It has been a rough few months for cryptocurrency owners with values taking huge nose dives. Some currencies have come back up amidst recent bank collapse scares, but most investors are still sitting on significant losses. The issue of how to handle cryptocurrency losses for tax purposes has become increasingly important to both taxpayers and preparers alike.
Unfortunately, coming to a conclusive answer has been challenging. The Internal Revenue Service (IRS) has provided some guidance on how to handle cryptocurrency transactions for tax purposes, but there are still many questions that remain unanswered.
In general, if you sell or exchange cryptocurrency at a loss, you may be able to deduct that loss on your tax return, similar to any other investment transaction. However, there are a few important caveats to keep in mind that may not feel warm and fuzzy to taxpayers who feel like they lost significant amounts of, essentially, cash.
Probably not that surprising, but you must have actually realized the loss in order to deduct it, just like with any other traditional investment. This means that you must have sold or exchanged the cryptocurrency for less than you originally paid for it. If you are simply holding onto the cryptocurrency and its value has gone down, you cannot deduct the loss until you actually sell or exchange it. This should seem familiar to tax preparers who would be used to these rules, but taxpayers might not love this answer.

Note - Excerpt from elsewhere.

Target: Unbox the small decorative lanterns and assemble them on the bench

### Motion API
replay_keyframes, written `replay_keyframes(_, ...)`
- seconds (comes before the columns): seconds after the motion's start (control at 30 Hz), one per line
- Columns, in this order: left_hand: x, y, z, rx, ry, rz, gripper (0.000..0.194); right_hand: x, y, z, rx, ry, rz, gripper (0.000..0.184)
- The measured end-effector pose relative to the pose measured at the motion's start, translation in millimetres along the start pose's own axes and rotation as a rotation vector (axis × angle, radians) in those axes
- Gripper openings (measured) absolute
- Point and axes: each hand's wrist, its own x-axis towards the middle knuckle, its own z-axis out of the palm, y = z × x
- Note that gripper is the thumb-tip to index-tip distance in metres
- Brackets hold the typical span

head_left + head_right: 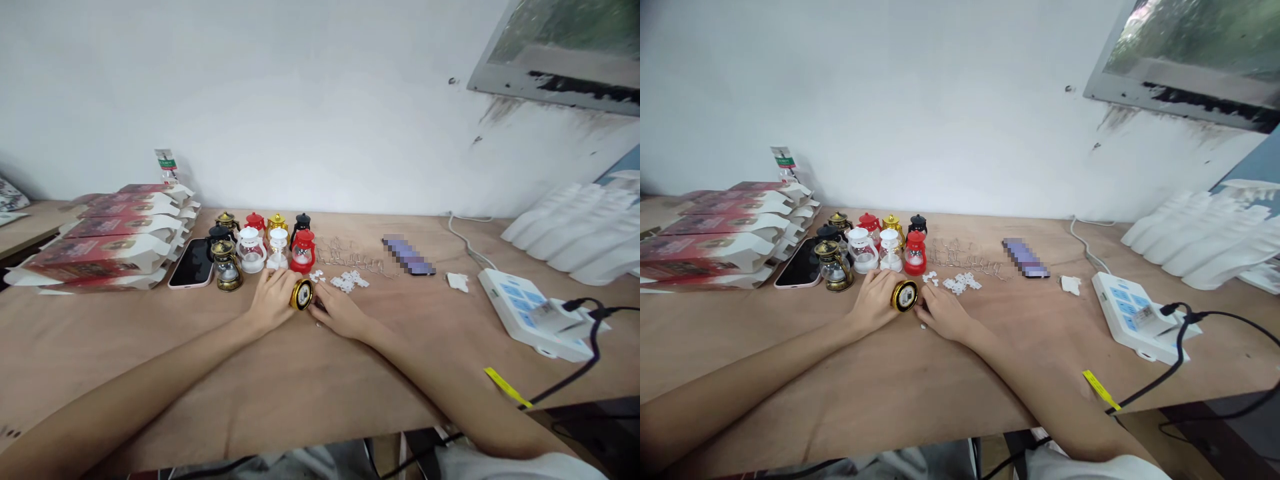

It is important to note for tax prep purposes, the IRS treats cryptocurrency as property, rather than as currency. This means that the tax rules that apply to property transactions also apply to cryptocurrency transactions. For example, if you hold the cryptocurrency for less than a year before selling or exchanging it, the loss will be treated as a short-term capital loss. If you hold it for more than a year, the loss will be treated as a long-term capital loss.
Finally, there are some limitations on how much you can deduct in cryptocurrency losses. If you have other capital gains during the year, you can offset those gains with your cryptocurrency losses. But if your losses exceed your gains, you can only deduct up to $3,000 in losses per year.
Any excess losses can be carried forward to future tax years. This again should be a familiar limit to tax preparers who are used to preparing Schedule D in this way for traditional stock sales, but taxpayers who invested in crypto may not have been clear on the regulations prior to jumping in.
The IRS has been public about their plans to crack down on cryptocurrency transactions in recent years, and there is a high likelihood that they will continue to increase their enforcement efforts in the future knowing that the market lacks regulation right now.
Tax preparers should make sure that their clients can substantiate all transaction history, especially losses, prior to including them on a return.